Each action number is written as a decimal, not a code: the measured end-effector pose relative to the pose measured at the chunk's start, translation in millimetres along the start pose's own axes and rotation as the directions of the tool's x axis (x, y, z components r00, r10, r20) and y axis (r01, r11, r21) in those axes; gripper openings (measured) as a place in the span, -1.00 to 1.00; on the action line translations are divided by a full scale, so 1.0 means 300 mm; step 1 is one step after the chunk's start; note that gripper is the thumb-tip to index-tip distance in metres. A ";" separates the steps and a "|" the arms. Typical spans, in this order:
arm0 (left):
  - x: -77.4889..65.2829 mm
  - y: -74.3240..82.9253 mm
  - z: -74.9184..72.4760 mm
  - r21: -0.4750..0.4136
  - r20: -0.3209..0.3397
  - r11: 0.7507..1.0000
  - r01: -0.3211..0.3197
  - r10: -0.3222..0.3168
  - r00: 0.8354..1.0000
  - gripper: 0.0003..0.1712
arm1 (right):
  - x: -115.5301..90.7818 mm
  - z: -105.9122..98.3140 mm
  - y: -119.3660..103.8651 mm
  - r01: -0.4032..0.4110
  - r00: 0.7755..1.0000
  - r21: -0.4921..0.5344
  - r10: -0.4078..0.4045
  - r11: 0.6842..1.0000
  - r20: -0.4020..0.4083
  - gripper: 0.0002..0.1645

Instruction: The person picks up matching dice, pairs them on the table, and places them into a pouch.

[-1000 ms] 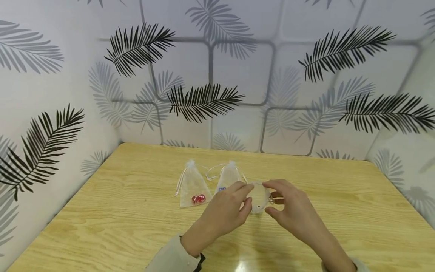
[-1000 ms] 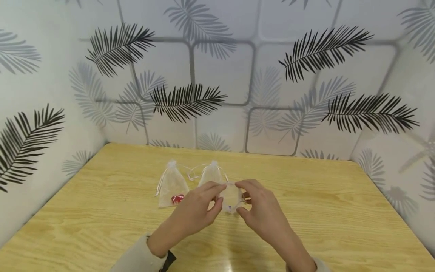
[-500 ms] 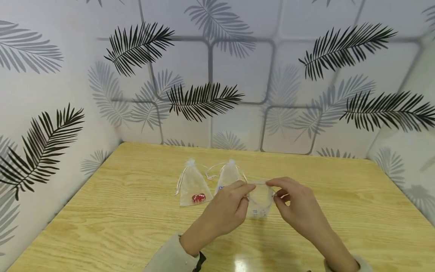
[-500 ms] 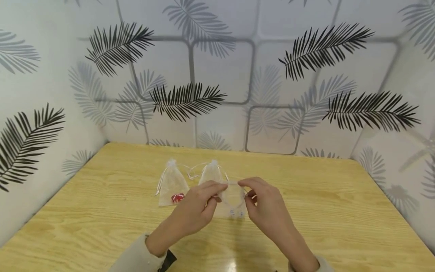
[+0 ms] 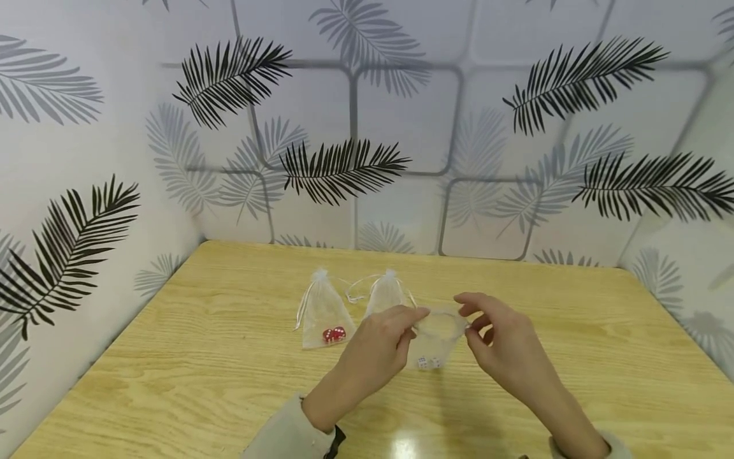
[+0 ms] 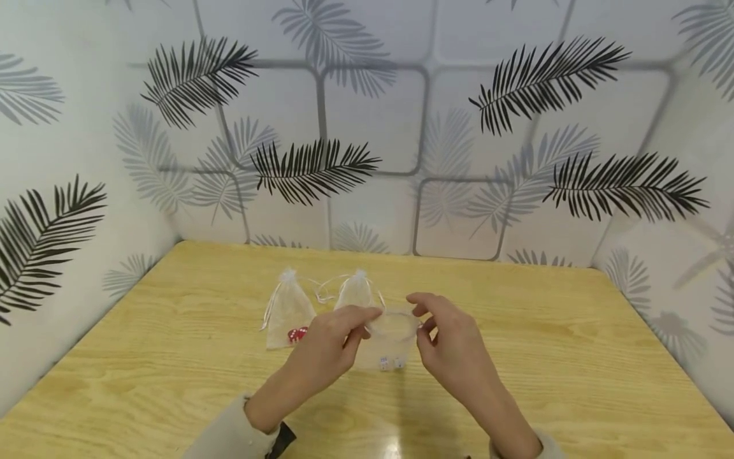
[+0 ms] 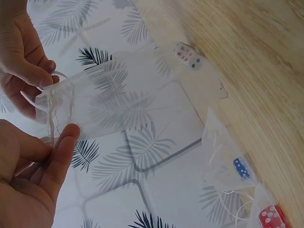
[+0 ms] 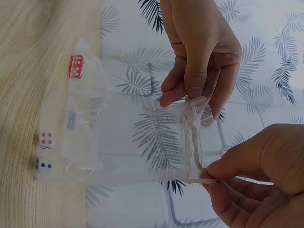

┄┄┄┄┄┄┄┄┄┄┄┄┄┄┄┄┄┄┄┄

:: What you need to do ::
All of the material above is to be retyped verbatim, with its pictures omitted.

:: Expected output ::
Each action number is written as a decimal, not a code: the measured end-effector pose relative to the pose measured at the chunk's start, translation in millimetres along the start pose's own axes and rotation as the directions of the tool's x axis (x, y, z components r00, r10, r20) and y axis (r01, r11, r21) in those axes; gripper openings (measured) as a place in the span, -1.00 to 1.00; on the action line translations are divided by a full scale, so 1.0 means 300 mm; step 1 is one step after the chunk's start; note that gripper is the thumb-tip to index-tip distance in metres. A ";" separates the steps and a "|" the arms. Typical spans, in this order:
arm0 (left):
  - x: -77.4889..65.2829 mm
  - y: -74.3240..82.9253 mm
  - z: -74.9184..72.4760 mm
  - r21: -0.4750..0.4136
  - r20: -0.3209..0.3397
  - r11: 0.7507..1.0000
  - r01: -0.3211..0.3197
  - r10: -0.3222..0.3168
  - r00: 0.8354..1.0000
  - gripper: 0.0003..0.1712
arm1 (right):
  - x: -115.5301..90.7818 mm
  - z: -105.9122..98.3140 mm
  - y: -119.3660..103.8651 mm
  - r01: -0.4032..0.4110
  - r00: 0.7755..1.0000
  - r21: -0.4921..0.5344
  - r10: -0.4078..0.4045
  - r11: 0.6842..1.0000
  - r20: -0.4020..0.4083
  - gripper: 0.0002..0.1645

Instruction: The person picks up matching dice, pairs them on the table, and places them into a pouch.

[-1000 ms] 
[-1000 ms] 
[-500 ms] 
[-500 ms] 
[+0 ms] 
[+0 ms] 
[+0 ms] 
[+0 ms] 

This exercise has nothing further to it.